-- Opening Marker --

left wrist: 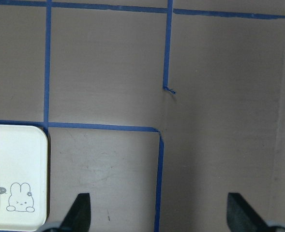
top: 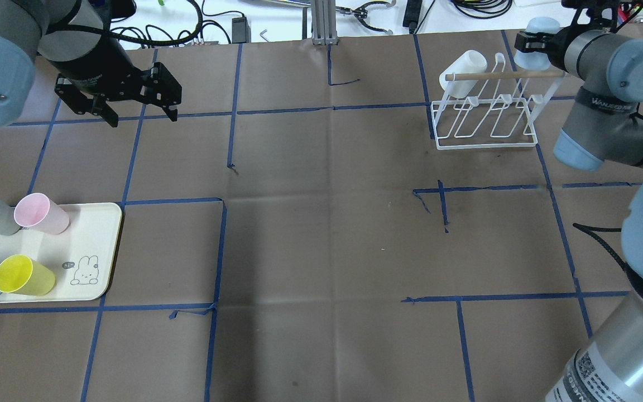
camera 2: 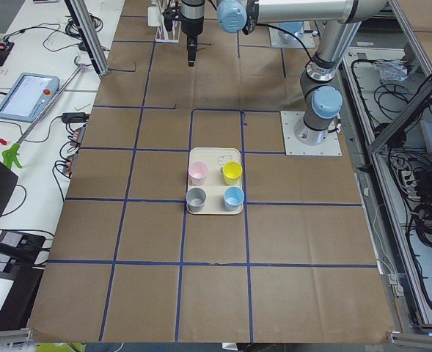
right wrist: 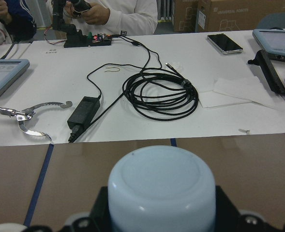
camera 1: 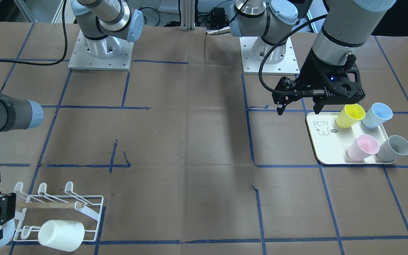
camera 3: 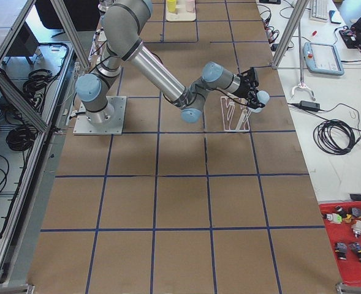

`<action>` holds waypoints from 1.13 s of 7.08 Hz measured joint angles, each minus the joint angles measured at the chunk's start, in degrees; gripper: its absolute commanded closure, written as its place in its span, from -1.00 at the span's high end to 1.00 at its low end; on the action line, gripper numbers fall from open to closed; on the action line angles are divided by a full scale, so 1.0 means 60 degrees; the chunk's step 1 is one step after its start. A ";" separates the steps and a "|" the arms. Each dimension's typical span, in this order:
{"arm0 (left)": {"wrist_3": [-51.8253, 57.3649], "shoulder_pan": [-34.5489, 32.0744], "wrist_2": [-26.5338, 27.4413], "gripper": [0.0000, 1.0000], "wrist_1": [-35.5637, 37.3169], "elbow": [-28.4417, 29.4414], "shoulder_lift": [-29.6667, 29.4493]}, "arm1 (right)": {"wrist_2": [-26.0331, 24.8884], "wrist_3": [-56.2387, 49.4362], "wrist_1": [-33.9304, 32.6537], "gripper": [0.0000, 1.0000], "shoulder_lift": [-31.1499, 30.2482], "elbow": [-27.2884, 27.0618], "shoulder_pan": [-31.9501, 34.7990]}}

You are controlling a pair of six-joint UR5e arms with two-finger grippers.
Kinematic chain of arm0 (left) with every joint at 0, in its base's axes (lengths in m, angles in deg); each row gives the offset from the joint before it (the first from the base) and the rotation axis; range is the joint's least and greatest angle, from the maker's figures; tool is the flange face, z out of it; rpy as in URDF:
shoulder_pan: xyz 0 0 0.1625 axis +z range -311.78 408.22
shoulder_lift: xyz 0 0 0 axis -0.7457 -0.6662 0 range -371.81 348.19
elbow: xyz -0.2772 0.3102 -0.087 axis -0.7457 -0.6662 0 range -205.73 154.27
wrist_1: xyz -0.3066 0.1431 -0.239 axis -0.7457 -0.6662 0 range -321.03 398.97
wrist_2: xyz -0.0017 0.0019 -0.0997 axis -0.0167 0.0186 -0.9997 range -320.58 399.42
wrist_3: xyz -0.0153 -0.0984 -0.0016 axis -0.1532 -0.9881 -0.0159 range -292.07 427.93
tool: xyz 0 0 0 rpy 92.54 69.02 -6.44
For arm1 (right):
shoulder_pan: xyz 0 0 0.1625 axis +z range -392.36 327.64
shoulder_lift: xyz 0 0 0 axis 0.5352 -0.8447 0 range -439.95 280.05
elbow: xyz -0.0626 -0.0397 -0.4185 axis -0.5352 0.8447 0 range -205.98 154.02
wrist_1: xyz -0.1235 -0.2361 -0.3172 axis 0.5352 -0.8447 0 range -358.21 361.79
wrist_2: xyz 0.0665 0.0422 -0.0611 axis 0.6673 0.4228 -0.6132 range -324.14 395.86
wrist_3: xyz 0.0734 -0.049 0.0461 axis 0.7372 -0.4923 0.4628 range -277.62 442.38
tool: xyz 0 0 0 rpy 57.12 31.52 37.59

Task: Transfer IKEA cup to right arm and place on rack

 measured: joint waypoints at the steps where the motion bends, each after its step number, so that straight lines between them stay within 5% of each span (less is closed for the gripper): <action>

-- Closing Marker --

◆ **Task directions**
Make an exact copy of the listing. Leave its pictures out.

◆ **Result of the task**
left wrist: 
top: 
camera 2: 
right wrist: 
camera 1: 
camera 3: 

`<action>` holds waypoints from 1.13 s of 7.08 Hz measured joint angles, each minus the joint angles measured at the chunk's start, in degrees; gripper: its absolute commanded closure, written as its place in its span, from -1.00 at the span's high end to 1.00 at its low end; on the action line, gripper numbers fall from open to closed; on the action line angles are divided by a full scale, so 1.0 means 60 degrees; the chunk's step 1 is one step after its start. A ";" separates the steps and a "|" the arms. Each dimension's typical span, in this order:
{"arm0 (left)": {"wrist_3": [-51.8253, 57.3649], "shoulder_pan": [-34.5489, 32.0744], "wrist_2": [-26.5338, 27.4413], "gripper": [0.0000, 1.0000], "wrist_1": [-35.5637, 37.3169], "elbow": [-28.4417, 29.4414], "shoulder_lift": [-29.6667, 29.4493]}, "arm1 (right)": {"wrist_2": [-26.0331, 24.8884], "wrist_3": [-56.2387, 49.4362], "wrist_1": [-33.9304, 32.6537], "gripper": [0.0000, 1.0000], "shoulder_lift": [-31.1499, 30.2482], "elbow": [-27.2884, 27.0618], "shoulder_pan": [-31.9501, 34.7990]}}

You are controlling a pair of six-joint UR5e arms with two-finger grippers.
Kinematic chain of arm0 (left) with every joint at 0, in its base's axes (lengths in m, angles in deg); each row gives the offset from the joint before it (the first from the base) and the rotation axis; range is the joint's least and greatest angle, from the maker's figures; tool is the flange face, z out of it; rpy as in URDF:
shoulder_pan: xyz 0 0 0.1625 axis +z range -311.78 408.22
shoulder_lift: xyz 0 0 0 axis -0.7457 -0.6662 0 range -371.81 348.19
elbow: xyz -0.2772 0.3102 -0.087 axis -0.7457 -0.6662 0 range -205.73 154.27
wrist_1: xyz -0.3066 0.1431 -0.239 axis -0.7457 -0.6662 0 range -321.03 398.97
wrist_2: xyz -0.0017 0.0019 -0.0997 axis -0.0167 0.0186 -0.9997 range -320.58 399.42
wrist_3: xyz -0.0153 -0.0984 -0.0016 axis -0.1532 -0.9881 -0.0159 range -292.07 427.93
tool: xyz 0 0 0 rpy 92.54 69.02 -6.44
For arm1 (right):
shoulder_pan: xyz 0 0 0.1625 axis +z range -392.36 327.64
shoulder_lift: xyz 0 0 0 axis 0.5352 -0.8447 0 range -439.95 280.05
elbow: xyz -0.0626 -0.0397 -0.4185 axis -0.5352 0.8447 0 range -205.98 154.02
wrist_1: xyz -0.1235 -0.2361 -0.3172 axis 0.5352 -0.8447 0 range -358.21 361.79
wrist_2: xyz 0.0665 0.0422 -0.0611 axis 0.6673 0.4228 -0.6132 range -324.14 395.86
wrist_3: xyz 0.0734 -0.049 0.0461 axis 0.7372 -0.4923 0.4628 range -277.62 442.38
tool: xyz 0 0 0 rpy 57.12 31.52 37.59

Task: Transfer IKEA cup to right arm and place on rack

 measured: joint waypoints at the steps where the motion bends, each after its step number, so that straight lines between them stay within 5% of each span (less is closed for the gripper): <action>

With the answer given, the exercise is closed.